Обращаясь к представителям партийной номенклатуры, Хрущев напоминал не только о революционных заслугах репрессированных лиц, но и об их высоком положении в партийной иерархии. Он так их представлял слушателям: "Рудзутак, кандидат Политбюро, член партии с 1905 года, человек, который провел 10 лет на царской каторге", "бывший кандидат в Политбюро, один из виднейших работников партии и советского правительства, товарищ Эйхе", "секретарь Свердловского областного комитета партии, член ЦК ВКП(б) Кабаков, член партии с 1914 года". Сообщив о том, что "с 1954 года по настоящее время Военная Коллегия Верховного Суда реабилитировала 7 679 человек, и многие из них были реабилитированы посмертно", Хрущев обращал внимание, прежде всего, на представителей партийной номенклатуры.

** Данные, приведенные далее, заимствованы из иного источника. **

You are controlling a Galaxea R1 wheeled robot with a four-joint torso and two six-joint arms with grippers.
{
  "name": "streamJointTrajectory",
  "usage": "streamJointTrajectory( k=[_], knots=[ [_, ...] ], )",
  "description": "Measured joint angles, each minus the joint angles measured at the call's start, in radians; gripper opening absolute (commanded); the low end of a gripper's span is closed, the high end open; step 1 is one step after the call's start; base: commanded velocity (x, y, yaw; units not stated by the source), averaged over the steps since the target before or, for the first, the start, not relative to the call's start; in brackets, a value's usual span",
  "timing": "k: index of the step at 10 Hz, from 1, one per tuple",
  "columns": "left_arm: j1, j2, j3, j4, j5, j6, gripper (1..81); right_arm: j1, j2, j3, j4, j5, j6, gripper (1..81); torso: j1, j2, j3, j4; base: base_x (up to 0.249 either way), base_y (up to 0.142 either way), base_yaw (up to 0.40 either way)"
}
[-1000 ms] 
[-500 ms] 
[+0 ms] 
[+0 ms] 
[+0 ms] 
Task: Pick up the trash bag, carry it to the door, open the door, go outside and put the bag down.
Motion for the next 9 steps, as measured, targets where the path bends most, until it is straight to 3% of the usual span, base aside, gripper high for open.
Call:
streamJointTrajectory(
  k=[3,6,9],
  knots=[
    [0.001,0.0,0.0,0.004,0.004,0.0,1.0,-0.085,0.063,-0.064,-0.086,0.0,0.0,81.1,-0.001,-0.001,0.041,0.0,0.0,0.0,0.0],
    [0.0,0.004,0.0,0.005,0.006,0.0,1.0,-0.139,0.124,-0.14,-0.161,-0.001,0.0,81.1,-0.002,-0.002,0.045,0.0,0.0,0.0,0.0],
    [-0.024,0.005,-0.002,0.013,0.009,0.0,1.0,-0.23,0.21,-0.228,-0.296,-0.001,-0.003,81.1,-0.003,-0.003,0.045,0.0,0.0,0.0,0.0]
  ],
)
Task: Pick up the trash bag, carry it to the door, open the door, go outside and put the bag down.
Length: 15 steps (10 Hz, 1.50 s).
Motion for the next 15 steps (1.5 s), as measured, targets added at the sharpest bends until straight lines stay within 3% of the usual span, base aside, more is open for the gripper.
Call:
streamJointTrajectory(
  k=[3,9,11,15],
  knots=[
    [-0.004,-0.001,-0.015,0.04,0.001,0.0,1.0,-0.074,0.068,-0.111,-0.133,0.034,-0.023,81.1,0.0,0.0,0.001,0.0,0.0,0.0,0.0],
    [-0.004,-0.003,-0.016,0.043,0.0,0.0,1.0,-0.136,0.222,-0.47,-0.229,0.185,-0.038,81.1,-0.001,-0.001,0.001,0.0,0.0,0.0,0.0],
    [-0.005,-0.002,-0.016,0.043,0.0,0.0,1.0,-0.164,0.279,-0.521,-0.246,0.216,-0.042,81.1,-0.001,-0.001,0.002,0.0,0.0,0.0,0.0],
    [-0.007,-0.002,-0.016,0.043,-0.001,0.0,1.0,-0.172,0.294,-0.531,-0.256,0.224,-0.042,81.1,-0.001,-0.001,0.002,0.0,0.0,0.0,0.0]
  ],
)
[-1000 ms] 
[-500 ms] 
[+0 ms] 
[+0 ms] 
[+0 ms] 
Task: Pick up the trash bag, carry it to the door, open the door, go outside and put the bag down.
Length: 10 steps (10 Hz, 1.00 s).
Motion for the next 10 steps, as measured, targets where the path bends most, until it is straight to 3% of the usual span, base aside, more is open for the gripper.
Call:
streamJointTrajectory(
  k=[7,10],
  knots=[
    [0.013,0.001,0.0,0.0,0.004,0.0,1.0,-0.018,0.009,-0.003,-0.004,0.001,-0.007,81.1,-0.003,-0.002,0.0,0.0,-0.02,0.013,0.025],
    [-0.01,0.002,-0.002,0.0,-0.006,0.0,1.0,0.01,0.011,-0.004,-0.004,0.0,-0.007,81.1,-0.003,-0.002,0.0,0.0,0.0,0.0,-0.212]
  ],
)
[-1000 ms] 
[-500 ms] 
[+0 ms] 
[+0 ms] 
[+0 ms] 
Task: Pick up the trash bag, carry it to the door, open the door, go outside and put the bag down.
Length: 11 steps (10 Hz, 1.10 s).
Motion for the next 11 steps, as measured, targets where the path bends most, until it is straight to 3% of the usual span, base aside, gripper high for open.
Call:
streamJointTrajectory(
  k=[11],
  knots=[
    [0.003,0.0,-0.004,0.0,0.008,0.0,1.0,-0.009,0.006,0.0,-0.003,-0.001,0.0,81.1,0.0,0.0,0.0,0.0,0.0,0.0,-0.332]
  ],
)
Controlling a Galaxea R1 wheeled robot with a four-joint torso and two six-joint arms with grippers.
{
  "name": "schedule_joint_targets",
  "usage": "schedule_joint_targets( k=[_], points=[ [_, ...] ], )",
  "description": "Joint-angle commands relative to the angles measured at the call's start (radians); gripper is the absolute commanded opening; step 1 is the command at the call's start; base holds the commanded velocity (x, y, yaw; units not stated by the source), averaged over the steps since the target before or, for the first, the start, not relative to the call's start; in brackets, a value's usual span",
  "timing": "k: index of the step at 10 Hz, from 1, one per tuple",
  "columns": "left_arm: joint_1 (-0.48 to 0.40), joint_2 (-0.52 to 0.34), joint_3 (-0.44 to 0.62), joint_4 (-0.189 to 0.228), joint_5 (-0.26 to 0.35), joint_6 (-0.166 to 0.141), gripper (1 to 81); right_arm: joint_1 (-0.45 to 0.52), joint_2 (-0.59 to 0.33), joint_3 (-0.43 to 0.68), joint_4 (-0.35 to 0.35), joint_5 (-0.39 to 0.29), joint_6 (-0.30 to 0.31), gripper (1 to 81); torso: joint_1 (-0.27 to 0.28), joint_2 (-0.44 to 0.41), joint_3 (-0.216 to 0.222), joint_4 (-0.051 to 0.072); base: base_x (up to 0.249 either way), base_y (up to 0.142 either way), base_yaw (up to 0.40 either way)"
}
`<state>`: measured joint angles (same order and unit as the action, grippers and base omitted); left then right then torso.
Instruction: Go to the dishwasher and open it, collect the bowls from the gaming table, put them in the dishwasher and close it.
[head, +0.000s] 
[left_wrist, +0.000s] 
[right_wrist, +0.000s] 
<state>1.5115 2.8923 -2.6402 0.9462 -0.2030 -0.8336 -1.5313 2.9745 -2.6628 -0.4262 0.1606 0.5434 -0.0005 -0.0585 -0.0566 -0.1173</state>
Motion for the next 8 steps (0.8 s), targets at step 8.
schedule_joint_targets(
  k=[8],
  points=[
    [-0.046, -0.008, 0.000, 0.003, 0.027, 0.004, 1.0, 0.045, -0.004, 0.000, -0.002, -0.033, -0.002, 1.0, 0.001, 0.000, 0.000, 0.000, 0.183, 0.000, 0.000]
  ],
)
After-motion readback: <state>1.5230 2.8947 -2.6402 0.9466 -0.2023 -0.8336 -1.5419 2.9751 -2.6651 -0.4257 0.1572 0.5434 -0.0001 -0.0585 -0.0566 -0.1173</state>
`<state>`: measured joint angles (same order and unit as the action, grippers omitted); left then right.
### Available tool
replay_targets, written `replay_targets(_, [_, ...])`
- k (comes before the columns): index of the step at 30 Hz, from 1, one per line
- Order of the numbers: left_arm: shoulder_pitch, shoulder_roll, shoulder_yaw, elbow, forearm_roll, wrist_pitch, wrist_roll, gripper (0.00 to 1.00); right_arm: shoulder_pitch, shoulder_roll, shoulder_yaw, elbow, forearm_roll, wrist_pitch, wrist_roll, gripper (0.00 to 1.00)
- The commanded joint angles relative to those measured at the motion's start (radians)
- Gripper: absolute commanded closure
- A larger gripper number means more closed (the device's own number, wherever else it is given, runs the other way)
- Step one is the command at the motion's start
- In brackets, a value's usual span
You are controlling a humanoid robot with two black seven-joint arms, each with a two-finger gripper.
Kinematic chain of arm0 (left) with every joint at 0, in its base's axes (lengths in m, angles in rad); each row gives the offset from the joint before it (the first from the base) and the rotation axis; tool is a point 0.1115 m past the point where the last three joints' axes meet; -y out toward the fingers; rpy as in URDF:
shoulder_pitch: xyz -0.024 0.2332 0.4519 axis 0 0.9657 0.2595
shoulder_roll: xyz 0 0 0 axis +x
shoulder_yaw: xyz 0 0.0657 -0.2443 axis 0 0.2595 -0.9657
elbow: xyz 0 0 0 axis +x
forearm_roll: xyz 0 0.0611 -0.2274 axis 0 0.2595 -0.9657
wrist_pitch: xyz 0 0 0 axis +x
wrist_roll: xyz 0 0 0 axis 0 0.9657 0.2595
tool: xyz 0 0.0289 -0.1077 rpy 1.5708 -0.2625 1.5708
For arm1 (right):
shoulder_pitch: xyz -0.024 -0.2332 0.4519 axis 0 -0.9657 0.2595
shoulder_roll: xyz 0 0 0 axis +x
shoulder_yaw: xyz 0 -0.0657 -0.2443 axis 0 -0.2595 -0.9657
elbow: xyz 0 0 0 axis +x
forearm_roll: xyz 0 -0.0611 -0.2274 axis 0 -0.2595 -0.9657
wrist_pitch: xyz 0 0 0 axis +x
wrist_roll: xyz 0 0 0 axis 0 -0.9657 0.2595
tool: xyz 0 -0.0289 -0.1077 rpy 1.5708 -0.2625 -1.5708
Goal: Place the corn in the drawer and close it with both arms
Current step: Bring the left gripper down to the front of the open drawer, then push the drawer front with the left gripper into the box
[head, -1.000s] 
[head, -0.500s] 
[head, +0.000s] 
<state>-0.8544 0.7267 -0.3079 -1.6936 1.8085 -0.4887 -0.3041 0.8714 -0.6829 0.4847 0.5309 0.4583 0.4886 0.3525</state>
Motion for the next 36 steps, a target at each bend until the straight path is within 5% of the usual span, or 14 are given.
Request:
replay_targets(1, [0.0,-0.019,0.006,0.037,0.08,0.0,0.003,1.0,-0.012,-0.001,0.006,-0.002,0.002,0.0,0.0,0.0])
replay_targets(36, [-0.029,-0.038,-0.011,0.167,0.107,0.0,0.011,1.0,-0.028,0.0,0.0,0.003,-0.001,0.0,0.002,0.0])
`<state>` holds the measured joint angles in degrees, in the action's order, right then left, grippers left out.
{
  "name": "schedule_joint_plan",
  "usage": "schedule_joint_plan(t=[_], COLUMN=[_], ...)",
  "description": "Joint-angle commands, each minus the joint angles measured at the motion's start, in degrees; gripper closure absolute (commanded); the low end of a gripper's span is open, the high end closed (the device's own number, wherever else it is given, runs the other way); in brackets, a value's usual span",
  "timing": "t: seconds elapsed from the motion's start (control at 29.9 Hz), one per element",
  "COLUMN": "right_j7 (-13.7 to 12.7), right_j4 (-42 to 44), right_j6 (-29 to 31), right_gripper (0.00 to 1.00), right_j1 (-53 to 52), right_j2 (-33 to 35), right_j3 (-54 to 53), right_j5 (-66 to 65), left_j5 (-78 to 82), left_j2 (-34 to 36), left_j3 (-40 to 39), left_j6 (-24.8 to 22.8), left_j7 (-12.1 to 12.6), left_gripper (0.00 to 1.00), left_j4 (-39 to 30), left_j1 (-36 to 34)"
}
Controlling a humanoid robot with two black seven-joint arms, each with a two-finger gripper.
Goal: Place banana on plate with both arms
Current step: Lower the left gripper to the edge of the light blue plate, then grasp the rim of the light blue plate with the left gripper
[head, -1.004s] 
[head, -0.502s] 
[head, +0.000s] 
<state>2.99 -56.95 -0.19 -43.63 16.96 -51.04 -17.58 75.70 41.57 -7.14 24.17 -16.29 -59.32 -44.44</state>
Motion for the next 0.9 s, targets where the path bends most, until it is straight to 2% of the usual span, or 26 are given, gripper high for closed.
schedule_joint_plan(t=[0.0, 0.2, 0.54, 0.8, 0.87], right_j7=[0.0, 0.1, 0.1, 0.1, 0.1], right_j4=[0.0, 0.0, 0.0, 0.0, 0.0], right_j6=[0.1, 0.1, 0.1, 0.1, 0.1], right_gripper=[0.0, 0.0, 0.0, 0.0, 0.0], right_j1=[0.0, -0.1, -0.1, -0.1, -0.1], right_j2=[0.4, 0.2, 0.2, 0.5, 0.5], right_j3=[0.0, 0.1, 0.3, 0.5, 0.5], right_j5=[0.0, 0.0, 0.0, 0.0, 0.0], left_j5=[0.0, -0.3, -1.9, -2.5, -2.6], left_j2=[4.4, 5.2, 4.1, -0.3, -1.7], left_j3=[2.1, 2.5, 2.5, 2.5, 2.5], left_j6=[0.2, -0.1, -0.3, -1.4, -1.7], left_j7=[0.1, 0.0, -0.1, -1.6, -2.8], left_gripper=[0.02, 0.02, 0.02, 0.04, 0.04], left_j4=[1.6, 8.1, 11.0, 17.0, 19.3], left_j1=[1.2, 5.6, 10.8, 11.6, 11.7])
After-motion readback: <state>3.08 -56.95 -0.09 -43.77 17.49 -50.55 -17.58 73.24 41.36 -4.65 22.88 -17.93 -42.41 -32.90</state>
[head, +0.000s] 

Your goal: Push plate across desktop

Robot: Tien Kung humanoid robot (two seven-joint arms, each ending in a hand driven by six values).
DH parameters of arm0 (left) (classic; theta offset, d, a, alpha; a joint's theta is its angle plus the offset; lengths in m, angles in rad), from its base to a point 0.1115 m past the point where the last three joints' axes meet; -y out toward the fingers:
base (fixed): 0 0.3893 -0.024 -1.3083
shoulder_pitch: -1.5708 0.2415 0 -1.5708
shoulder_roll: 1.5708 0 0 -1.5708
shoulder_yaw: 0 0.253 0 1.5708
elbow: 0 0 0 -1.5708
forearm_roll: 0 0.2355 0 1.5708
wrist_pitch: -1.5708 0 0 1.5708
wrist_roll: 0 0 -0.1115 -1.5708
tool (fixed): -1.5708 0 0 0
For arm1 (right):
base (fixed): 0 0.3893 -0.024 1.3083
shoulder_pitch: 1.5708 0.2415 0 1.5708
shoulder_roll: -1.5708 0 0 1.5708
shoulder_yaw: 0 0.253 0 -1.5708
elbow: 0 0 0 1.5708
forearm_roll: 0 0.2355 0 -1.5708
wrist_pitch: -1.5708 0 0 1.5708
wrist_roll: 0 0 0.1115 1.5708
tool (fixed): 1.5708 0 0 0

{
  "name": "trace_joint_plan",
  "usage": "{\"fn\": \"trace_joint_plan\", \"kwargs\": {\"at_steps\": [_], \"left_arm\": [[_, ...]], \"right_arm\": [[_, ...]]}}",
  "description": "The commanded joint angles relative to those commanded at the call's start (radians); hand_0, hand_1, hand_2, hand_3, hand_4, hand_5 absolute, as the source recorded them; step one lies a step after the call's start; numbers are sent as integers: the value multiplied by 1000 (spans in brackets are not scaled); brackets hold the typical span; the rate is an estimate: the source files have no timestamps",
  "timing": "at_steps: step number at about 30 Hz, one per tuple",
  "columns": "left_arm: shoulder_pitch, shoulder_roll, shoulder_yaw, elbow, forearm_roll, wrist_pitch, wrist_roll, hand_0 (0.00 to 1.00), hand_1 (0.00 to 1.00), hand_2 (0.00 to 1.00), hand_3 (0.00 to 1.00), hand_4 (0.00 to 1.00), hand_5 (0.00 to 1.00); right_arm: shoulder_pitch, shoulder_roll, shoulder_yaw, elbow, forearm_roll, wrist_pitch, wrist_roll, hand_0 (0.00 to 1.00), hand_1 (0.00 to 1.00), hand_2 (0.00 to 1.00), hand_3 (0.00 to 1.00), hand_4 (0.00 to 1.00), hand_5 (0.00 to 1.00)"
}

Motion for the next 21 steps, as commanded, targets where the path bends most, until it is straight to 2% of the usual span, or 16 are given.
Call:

Скорее всего, Хрущев умышленно занижал в несколько раз цифры жертв репрессий, так как, узнав подлинное количество репрессированных, слушатели доклада могли бы поставить вопрос о том, что Сталин физически не мог контролировать аресты и расстрелы сотен тысяч людей. Люди могли бы попытаться выяснить, кто же на местах отдавал распоряжения об арестах и расстрелах.
Хрущев опирался и на мифологизированные представления о рабочем классе страны и советском народе, исключавшие возможность того, что люди из народа могут заниматься клеветническими доносами, что такие люди могут, добиваясь признания от арестованных по ложным обвинениям, прибегать к пыткам и издевательствам. Хрущев ни слова не говорил о том, что жертвы репрессий многократно умножились из-за желания различных людей свести счеты со своими противниками или конкурентами. Он не желал пускаться в анализ сложных и противоречивых социальных процессов, породивших массовую шпиономанию. Он не говорил о том, что жертвами которых стали многие люди, не занимавшие высоких должностей.
Зато, учитывая, что первые слушатели его доклада были делегатами партийного съезда, Хрущев привел данные о том, что было арестовано 70% всех делегатов XVII съезда партии и членов ЦК, избранных на этом съезде. Таким образом, он давал присутствовавшим понять, какие ужасы им пришлось бы пережить, если бы они были делегатами ХVII, а не ХХ съезда. Он убеждал их в том, что подавляющее большинство из них были бы брошены в тюрьмы, где под воздействием невыносимых пыток, они бы подписали нелепые самообвинения, а затем были бы либо расстреляны, либо направлены в лагеря.